On August 2nd, we took a trip to Manly Plastics Inc, a plastic manufacturing and recycling plant owned by Jonathan Co. The purpose of this trip was to visit the factory sight and determine if our technology, solar DCMD, could be utilized to provide additional fresh water towards watering plants and cleaning plastic pallets. On sight, the factory has a large pond of water that they have currently been using to water plants and clean pallets. However, over time, the water has become more rbacksih and therefore has not been a good source of water for cleaning or gardening. In addition, the factory collects rain water that it also uses to water the garden, however during the dry season, they run out of usable rain water. When visiting the sight, Teng Resultay brough us to the brackish water site and the rain collection site. Near the brackish pond, there is large open space for placing a DCMD module, as well as access to electricity for the pumping of water into the system. If implemented, trucks would then be sued to transport the clean water output by DCMD to the gardens and plastic pallet cleaning warehouse. Furthermore, we visited the rain collection site to see how it collects and what causes it to evaporate and run out during the dry season. Overall, our technology is a good fit for the location and the usage. There is ample room for the system, and the brackish water will allow for a high output of potable water when using DCMD specifically. After the meeting, we spoke with Jonathan to further plan the implementation of our module for the following fieldwork trip. It was mentioned that the facility would require about 40,000L per day of potable water for gardening and cleaning. We will have a Zoom meeting to discuss the implementation and continuation of prototyping. Finally, we finished the day by organizing our final research plan which will include articles on RO, DCMD, AGMD, SGMD, VMD, and solar heating/power. Our goal is to have finalized literature reviews by the second week of September, allowing us to move forward with prototype manufacturing and/or testing. 

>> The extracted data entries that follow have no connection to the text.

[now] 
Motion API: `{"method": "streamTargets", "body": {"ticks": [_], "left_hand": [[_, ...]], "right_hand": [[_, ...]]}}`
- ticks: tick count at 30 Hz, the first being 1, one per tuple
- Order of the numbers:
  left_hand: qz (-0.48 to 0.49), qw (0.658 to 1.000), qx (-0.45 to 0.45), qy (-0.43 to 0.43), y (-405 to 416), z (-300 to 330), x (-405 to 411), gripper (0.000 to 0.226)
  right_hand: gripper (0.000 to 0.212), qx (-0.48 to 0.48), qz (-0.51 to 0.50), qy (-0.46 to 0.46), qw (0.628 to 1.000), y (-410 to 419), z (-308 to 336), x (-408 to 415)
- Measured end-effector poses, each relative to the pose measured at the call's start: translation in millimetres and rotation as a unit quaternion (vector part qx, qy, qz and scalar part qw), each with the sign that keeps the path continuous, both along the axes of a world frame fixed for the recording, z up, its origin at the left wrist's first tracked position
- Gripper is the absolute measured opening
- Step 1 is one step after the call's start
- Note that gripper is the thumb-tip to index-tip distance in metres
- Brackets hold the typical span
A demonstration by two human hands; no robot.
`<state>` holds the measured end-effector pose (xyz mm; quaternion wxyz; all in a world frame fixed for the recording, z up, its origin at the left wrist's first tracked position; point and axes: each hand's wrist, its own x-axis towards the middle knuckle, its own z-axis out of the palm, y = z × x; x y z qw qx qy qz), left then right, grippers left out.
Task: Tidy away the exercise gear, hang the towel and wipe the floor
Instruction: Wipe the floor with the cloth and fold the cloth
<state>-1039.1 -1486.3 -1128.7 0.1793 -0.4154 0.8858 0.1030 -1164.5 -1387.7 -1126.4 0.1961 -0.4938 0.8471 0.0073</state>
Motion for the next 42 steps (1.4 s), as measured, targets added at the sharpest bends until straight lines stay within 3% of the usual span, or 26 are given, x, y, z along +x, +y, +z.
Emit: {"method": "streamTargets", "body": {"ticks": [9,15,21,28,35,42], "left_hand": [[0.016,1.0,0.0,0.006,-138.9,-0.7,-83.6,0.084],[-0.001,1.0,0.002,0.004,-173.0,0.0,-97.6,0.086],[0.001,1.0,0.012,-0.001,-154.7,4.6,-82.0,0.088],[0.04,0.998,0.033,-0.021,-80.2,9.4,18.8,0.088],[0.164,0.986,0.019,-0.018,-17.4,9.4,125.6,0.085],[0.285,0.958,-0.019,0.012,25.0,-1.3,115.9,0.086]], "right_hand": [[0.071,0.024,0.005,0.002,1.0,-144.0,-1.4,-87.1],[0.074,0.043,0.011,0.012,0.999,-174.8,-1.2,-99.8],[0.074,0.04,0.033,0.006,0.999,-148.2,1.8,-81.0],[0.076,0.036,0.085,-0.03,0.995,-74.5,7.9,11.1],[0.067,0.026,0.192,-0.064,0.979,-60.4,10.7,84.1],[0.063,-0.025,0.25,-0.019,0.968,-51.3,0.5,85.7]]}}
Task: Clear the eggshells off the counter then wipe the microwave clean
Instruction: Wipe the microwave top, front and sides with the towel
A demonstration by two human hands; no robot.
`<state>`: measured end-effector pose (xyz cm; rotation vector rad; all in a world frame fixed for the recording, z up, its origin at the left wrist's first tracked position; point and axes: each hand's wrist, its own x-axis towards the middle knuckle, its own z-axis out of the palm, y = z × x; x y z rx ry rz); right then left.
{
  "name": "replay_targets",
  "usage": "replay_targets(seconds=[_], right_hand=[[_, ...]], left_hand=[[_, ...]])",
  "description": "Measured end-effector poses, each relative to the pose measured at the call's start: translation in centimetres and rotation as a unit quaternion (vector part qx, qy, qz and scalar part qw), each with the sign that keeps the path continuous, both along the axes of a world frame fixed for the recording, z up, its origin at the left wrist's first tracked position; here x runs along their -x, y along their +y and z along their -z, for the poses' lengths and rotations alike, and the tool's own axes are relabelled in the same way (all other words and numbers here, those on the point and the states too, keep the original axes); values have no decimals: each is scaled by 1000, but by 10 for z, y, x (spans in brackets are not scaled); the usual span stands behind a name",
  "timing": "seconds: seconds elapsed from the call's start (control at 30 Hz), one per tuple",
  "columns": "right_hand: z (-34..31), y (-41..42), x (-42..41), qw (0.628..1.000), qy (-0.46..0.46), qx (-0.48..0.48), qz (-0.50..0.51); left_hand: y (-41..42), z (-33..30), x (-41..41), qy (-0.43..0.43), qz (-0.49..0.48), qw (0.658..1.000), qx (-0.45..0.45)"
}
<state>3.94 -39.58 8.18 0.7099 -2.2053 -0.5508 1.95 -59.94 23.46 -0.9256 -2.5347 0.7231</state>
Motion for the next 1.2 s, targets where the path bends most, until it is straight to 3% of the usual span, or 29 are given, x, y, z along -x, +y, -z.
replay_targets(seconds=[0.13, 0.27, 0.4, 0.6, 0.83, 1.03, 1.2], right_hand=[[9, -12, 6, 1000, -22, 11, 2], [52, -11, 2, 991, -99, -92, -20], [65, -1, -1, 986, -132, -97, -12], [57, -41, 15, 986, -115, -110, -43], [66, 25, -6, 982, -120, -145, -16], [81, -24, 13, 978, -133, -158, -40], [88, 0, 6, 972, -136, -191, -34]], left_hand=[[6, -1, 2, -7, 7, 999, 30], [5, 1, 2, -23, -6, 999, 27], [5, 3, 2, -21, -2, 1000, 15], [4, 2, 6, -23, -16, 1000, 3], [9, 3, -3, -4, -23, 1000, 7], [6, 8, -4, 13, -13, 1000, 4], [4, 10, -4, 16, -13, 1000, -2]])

When looking back on our fieldwork journey, we all feel highly accomplished over the work we completed, the obstacles we crossed, and the private and public entities we had the opportunity to meet and speak with during our trip. Heading into fieldwork, the direction of where our technology could fit best was unclear. It was understood the benefits of solar water heater driven DCMD and its capabilities to utilize free energy while providing high quality potable water. What we did with this information was reach out to different water foundations, desalination companies, NGOs, and even individuals from universities and LinkedIn who were sufficient in solar, desalination, or municipalities. We organized meetings with multiple individuals who provided us guidance on community requirements, water requirements, the reasoning behind water insecurity, and island municipality regulations. Together, this information helped us understand the use case for this technology, and how it could be a solution to the expensive costs of current desalination systems. For many island municipalities, poverty has prevented access to potable water, and the only way of receiving this water is through traveling ships. there is little to no access to groundwater, electricity, or even technology. That is when desalination becomes the only solution for many of these islands; a system that can create a local enterprise, provide water, be maintained, and acknowledge these marginalized communities. Moving forward, the team will be focusing on research and design. Having compiled information on water requirements and the needs of these islands, the use case is clear. Therefore, it is a matter of adapting the technology to meet these needs. This process will include heavy research into the best form of desalination, research into solar power and solar coupled desalination, and finally design of a prototype capable of being implemented in a piloting sight by the summer of 2025.